- [REQUIREMENT] Find every line below with "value" in it and give only how many there are.
:: DATA SHOWN ::
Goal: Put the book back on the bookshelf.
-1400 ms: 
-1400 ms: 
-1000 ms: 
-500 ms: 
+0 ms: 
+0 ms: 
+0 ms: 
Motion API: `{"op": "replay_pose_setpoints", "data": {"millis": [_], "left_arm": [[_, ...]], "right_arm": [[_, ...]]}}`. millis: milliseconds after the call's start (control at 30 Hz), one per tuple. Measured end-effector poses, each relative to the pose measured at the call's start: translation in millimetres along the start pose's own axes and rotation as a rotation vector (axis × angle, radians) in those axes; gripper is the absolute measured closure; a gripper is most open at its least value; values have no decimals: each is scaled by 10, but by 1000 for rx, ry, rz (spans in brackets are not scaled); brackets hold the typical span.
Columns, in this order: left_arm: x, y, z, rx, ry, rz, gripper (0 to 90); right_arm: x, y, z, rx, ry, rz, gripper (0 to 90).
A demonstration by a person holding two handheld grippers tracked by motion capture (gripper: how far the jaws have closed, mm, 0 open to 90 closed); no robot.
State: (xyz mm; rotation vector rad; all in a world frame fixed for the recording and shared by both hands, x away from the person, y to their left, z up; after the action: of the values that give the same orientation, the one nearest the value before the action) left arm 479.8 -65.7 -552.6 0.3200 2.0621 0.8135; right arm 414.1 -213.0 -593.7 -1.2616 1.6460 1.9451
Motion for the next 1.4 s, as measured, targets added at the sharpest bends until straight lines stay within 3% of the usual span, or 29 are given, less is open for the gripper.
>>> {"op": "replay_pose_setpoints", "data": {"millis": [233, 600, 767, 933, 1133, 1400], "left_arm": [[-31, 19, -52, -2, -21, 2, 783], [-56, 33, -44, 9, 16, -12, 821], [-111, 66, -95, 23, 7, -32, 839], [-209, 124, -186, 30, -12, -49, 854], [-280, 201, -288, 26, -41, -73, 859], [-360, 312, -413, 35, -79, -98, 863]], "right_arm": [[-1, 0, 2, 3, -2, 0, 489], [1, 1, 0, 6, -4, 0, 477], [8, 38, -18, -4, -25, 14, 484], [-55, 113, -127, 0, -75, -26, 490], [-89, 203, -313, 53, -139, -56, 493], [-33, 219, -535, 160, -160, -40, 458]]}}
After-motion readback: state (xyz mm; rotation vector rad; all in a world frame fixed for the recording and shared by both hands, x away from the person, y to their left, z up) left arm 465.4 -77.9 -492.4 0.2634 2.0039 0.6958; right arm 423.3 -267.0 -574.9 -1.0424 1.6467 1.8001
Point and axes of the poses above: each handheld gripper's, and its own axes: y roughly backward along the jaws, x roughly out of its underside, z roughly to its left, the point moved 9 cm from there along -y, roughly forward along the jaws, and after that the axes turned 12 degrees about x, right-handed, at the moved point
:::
- [YOUR RESPONSE] 2